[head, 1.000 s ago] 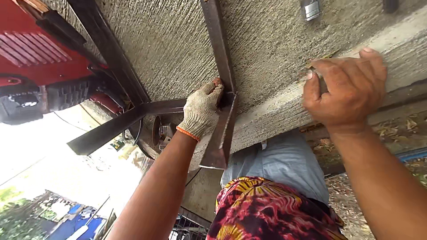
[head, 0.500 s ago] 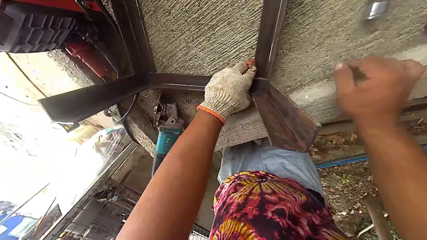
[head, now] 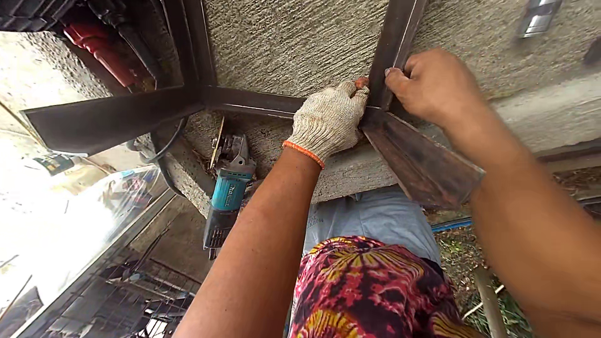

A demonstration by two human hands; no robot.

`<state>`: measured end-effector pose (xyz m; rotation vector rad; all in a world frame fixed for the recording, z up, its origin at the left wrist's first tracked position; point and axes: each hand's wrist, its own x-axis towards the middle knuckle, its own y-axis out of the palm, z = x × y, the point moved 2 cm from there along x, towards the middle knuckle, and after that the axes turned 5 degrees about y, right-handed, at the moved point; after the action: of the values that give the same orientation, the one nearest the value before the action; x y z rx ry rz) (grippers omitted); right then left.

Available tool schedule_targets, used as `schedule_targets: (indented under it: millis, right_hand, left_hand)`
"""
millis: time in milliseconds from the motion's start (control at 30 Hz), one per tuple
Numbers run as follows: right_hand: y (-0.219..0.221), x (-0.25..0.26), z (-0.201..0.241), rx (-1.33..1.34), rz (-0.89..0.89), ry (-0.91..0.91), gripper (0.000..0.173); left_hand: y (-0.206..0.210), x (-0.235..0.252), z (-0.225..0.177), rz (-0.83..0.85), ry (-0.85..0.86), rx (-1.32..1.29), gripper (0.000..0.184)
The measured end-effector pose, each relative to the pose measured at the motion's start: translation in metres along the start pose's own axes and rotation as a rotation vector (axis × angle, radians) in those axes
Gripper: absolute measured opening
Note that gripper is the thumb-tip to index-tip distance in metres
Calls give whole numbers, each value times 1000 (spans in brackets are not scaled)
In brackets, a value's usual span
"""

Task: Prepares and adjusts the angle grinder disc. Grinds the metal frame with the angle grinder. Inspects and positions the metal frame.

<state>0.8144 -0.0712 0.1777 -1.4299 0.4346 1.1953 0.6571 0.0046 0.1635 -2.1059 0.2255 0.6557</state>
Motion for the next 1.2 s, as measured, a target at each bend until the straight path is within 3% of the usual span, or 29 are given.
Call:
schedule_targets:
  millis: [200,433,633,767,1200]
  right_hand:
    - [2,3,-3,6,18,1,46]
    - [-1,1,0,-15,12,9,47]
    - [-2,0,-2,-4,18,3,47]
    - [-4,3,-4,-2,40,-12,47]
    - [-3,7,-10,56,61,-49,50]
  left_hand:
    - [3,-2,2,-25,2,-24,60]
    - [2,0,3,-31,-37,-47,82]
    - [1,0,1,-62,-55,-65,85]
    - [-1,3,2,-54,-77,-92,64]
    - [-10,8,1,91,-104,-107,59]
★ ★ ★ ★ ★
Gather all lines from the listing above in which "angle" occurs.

The measured end-effector pose, each relative to the pose measured at the motion's start: translation in metres along the start pose's own axes and rotation as a rotation vector (axis × angle, radians) in those axes
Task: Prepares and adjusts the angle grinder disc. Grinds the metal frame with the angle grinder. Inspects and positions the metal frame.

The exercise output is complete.